Our own Todd Tucker has a piece on the media distortion of last year's trade debate in this month's edition of Extra!, Fairness and Accuracy in Reporting's magazine. Here’s a snippet:
In the 16 months leading up to the congressional vote on a set of trade deal with Korea, Colombia and Panama in mid-October, new reporting on the agreements scarcely mentioned that critics existed; when they were acknowledged, their objections were frequently mischaracterized. With media doing little to evaluate misleading claims made by the trade pacts' proponents, all three were approved by Congress by considerable margins.

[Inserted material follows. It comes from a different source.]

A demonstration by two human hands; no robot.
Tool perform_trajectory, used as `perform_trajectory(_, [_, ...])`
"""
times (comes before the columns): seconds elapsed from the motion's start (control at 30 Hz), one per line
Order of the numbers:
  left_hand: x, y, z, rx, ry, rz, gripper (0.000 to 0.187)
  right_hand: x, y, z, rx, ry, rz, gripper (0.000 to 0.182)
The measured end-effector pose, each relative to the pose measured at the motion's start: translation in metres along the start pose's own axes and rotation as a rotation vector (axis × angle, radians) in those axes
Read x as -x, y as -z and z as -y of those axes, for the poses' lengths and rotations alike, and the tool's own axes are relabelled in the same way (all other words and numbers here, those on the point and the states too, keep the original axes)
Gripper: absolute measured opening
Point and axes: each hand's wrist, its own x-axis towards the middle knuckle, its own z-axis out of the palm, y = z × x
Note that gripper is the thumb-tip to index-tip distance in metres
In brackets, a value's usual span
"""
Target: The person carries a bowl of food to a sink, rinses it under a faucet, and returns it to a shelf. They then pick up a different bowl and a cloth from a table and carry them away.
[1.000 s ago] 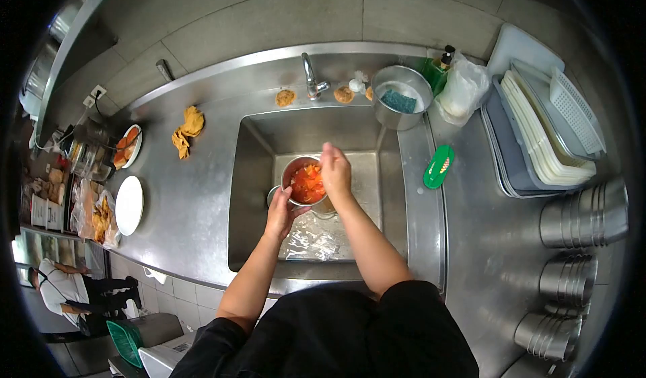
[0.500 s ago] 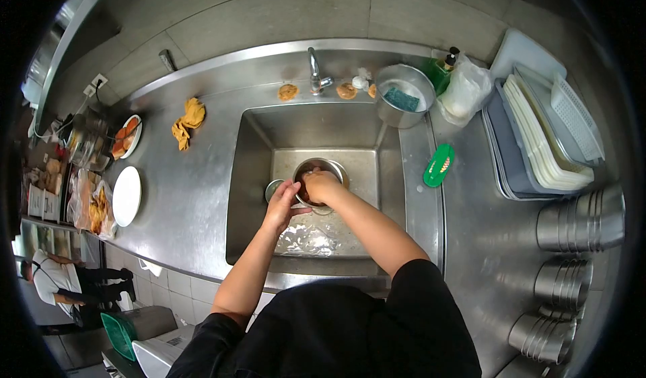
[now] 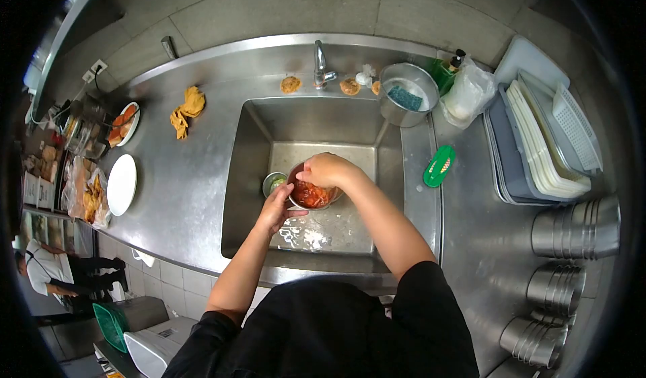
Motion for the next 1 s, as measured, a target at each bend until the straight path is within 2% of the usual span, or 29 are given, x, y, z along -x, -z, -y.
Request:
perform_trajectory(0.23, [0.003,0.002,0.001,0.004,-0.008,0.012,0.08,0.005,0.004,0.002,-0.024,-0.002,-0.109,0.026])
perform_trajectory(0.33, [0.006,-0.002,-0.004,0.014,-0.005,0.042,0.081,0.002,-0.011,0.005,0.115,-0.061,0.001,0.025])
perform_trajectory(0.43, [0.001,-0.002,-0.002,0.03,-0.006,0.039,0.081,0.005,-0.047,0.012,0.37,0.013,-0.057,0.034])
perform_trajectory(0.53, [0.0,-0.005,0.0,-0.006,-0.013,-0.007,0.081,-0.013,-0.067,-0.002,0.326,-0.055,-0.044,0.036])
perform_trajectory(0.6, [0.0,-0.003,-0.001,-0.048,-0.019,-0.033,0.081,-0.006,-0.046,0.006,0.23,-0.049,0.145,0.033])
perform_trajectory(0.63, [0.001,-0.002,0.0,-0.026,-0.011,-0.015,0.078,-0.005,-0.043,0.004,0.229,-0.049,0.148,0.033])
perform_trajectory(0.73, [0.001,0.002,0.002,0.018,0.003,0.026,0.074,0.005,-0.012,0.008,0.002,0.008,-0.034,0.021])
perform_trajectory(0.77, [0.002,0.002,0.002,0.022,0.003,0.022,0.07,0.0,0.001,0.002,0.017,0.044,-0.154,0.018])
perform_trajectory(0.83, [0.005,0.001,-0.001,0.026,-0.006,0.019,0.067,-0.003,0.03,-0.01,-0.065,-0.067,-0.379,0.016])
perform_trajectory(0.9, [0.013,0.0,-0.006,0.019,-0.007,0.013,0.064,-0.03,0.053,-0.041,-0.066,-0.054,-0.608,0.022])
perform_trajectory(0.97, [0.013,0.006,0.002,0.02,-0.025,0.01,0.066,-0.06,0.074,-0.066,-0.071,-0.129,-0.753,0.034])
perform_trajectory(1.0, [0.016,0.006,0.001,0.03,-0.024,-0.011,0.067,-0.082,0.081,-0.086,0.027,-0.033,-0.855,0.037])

There were two major points that opponents of the trio of deals – including labor, environmental, consumer and even Tea Party groups – consistently emphasized in reports, press releases, letters and direct outreach to reporters.
First, these trade deals were modeled on the controversial North American Free Trade Agreement (NAFTA), a pact whose actual content reporters have historically paid little attention to (Extra!, 11-12/97). The combined text of the three new deals was nearly 4,000 pages; as with NAFTA, the bulk of the provisions were not related to "trade" issues per se, but rather restrict how the U.S. and the other nations might regulate their domestic economies. For instance, corporations are given new rights to challenge environmental and other regulations outside of national court systems, and demand that taxpayers compensate them for regulations' potential impact on profits.
Second, unlike earlier trade deals, even the government's own projections showed that the pacts would increase the U.S. trade deficit (Extra!, 10/11). The projections were produced by the independent U.S. International Trade Commission (ITC), which typically produces overly rosy estimates of trade deals' impacts.
But at two of the country's most prominent papers, the New York Times and the Wall Street Journal, such criticisms were almost entirely absent.